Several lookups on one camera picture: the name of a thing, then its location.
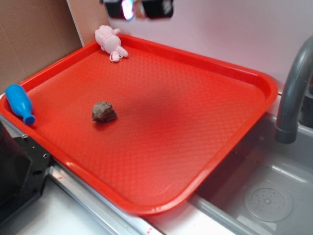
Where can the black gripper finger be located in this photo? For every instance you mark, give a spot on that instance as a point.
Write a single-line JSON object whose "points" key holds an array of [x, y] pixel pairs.
{"points": [[119, 9], [156, 9]]}

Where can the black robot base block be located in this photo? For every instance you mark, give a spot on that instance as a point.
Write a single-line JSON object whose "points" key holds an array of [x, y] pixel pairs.
{"points": [[24, 167]]}

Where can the pink plush toy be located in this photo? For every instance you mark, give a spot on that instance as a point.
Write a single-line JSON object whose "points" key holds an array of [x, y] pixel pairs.
{"points": [[108, 40]]}

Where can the brown cardboard panel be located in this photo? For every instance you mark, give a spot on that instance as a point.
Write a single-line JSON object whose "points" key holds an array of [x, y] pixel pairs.
{"points": [[33, 35]]}

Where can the brown rock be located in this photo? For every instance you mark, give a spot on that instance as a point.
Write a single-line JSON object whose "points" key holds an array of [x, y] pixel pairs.
{"points": [[103, 112]]}

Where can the red plastic tray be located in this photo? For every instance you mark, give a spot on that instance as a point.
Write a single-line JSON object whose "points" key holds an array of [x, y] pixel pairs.
{"points": [[178, 116]]}

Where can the blue plastic toy bottle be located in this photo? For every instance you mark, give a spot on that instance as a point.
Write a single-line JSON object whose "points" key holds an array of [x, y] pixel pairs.
{"points": [[20, 103]]}

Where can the grey toy faucet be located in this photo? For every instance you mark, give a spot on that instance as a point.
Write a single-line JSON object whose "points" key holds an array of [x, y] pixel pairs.
{"points": [[296, 105]]}

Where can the grey toy sink basin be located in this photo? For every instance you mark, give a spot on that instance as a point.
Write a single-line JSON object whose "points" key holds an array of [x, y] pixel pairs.
{"points": [[262, 187]]}

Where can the silver metal rail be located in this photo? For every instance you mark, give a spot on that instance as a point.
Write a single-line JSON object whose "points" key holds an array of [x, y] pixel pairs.
{"points": [[69, 207]]}

REQUIRED ACTION
Please say how many lines in the records above contain the string "Where", giving no other words.

RESULT OF THIS EXERCISE
10